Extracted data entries
***
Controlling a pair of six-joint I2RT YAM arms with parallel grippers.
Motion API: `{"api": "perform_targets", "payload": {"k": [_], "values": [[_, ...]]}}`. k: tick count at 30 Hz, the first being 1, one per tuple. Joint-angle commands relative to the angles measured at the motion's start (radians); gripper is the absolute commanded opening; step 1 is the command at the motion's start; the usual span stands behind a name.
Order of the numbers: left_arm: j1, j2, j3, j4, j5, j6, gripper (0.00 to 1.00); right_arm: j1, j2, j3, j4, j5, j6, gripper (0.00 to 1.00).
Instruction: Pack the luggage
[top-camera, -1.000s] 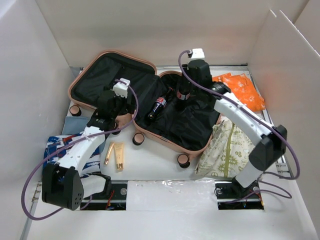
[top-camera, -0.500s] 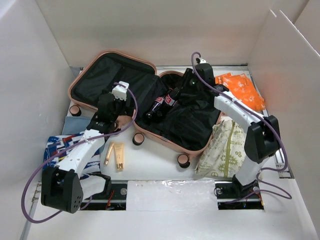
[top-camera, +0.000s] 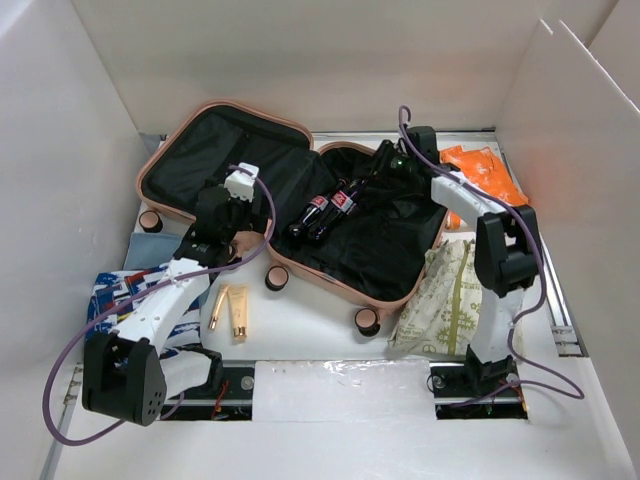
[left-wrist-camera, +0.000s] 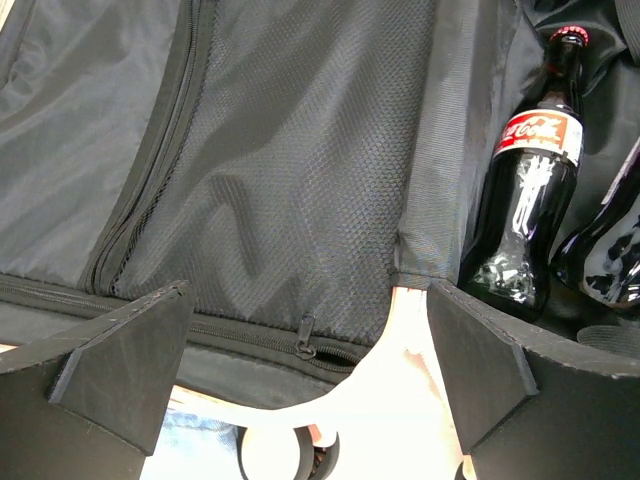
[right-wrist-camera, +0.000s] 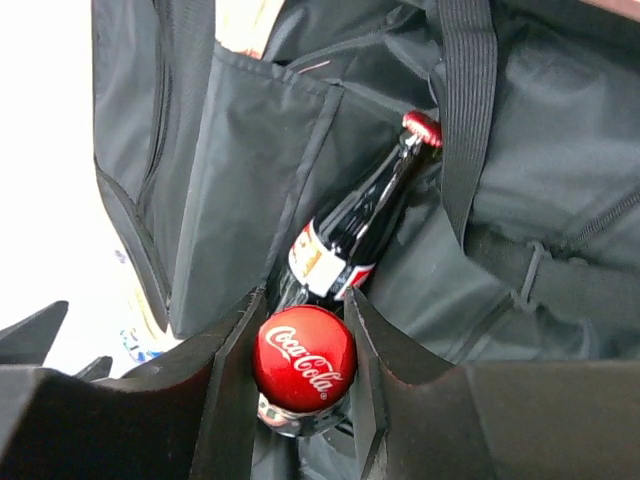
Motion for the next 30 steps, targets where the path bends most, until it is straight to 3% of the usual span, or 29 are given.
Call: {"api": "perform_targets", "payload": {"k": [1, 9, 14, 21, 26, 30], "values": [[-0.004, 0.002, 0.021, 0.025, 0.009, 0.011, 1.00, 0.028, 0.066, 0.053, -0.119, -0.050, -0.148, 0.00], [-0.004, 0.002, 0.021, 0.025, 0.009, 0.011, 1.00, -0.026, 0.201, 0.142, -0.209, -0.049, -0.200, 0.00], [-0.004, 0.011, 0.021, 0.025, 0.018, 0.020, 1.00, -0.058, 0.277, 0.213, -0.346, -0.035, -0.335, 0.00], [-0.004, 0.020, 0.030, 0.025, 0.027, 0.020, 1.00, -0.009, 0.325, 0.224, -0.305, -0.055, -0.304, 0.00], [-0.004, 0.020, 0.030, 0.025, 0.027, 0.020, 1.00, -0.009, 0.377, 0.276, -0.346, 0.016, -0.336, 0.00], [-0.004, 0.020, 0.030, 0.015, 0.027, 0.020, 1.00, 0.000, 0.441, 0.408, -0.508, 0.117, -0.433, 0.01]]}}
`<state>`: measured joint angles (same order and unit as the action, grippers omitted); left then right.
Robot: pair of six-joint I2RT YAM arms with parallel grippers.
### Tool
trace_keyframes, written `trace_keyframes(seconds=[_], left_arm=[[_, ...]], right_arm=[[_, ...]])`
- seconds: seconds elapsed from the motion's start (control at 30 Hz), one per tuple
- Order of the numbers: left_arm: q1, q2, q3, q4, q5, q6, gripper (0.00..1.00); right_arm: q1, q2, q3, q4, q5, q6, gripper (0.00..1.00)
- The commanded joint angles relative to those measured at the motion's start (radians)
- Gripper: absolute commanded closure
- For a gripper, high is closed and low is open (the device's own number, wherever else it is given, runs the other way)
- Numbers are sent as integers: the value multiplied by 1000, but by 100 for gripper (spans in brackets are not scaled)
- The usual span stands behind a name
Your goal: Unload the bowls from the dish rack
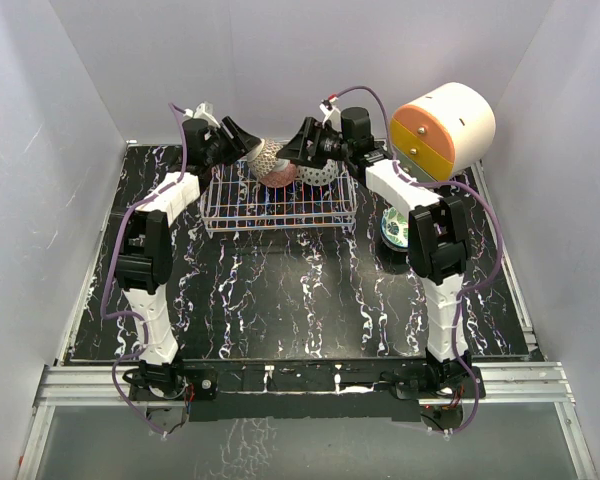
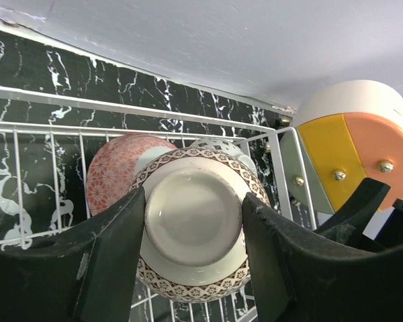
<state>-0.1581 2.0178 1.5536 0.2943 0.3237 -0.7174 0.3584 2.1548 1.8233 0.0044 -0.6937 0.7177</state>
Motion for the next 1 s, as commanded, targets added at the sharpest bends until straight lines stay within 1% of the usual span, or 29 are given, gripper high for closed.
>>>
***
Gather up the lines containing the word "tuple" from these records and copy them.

§ **TASK SOLUTION**:
Motion API: `{"api": "perform_targets", "payload": {"k": [_], "values": [[_, ...]]}}`. k: tick count at 30 Hz, the first being 1, one per tuple. Joint-angle commands relative to the angles measured at the motion's start (radians); gripper is the absolute commanded opening; step 1 is the command at the motion's start; the usual span stands behind a name.
- seconds: seconds elapsed from the motion's start (control at 30 Hz), one per tuple

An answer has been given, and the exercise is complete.